Reproduce, exactly, the lines of the material below from the line containing "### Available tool" through the line containing "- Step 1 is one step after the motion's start", with both end lines included and nothing else.

Start of INFORMATION PROVIDED

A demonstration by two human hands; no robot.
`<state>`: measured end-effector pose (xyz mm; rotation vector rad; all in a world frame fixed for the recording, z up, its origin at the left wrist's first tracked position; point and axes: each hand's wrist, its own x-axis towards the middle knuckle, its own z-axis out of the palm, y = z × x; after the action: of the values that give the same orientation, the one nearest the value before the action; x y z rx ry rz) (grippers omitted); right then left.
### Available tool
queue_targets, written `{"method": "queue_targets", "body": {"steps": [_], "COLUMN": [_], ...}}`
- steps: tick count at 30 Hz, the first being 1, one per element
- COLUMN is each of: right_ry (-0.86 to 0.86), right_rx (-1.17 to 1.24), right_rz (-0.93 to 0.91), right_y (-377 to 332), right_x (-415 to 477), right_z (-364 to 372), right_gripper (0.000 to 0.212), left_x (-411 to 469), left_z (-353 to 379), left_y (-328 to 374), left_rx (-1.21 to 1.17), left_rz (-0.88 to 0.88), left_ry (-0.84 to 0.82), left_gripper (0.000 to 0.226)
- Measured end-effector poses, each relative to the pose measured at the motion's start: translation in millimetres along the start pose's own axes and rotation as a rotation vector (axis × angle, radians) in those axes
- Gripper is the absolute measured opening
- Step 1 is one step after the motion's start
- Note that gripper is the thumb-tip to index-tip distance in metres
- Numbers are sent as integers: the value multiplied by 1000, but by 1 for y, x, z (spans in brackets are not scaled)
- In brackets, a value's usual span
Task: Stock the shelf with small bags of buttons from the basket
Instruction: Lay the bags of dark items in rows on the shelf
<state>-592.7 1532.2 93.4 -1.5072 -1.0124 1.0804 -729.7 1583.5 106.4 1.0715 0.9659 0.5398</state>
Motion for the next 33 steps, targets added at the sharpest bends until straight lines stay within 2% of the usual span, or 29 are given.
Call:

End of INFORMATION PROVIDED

COMPLETED EXERCISE:
### Available tool
queue_targets, written `{"method": "queue_targets", "body": {"steps": [_], "COLUMN": [_], ...}}`
- steps: tick count at 30 Hz, the first being 1, one per element
- COLUMN is each of: right_ry (-0.86 to 0.86), right_rx (-1.17 to 1.24), right_rz (-0.93 to 0.91), right_y (-377 to 332), right_x (-415 to 477), right_z (-364 to 372), right_gripper (0.000 to 0.212), left_x (-411 to 469), left_z (-353 to 379), left_y (-328 to 374), left_rx (-1.21 to 1.17), left_rz (-0.88 to 0.88), left_ry (-0.84 to 0.82), left_gripper (0.000 to 0.226)
- Measured end-effector poses, each relative to the pose measured at the motion's start: translation in millimetres along the start pose's own axes and rotation as a rotation vector (axis × angle, radians) in those axes
- Gripper is the absolute measured opening
- Step 1 is one step after the motion's start

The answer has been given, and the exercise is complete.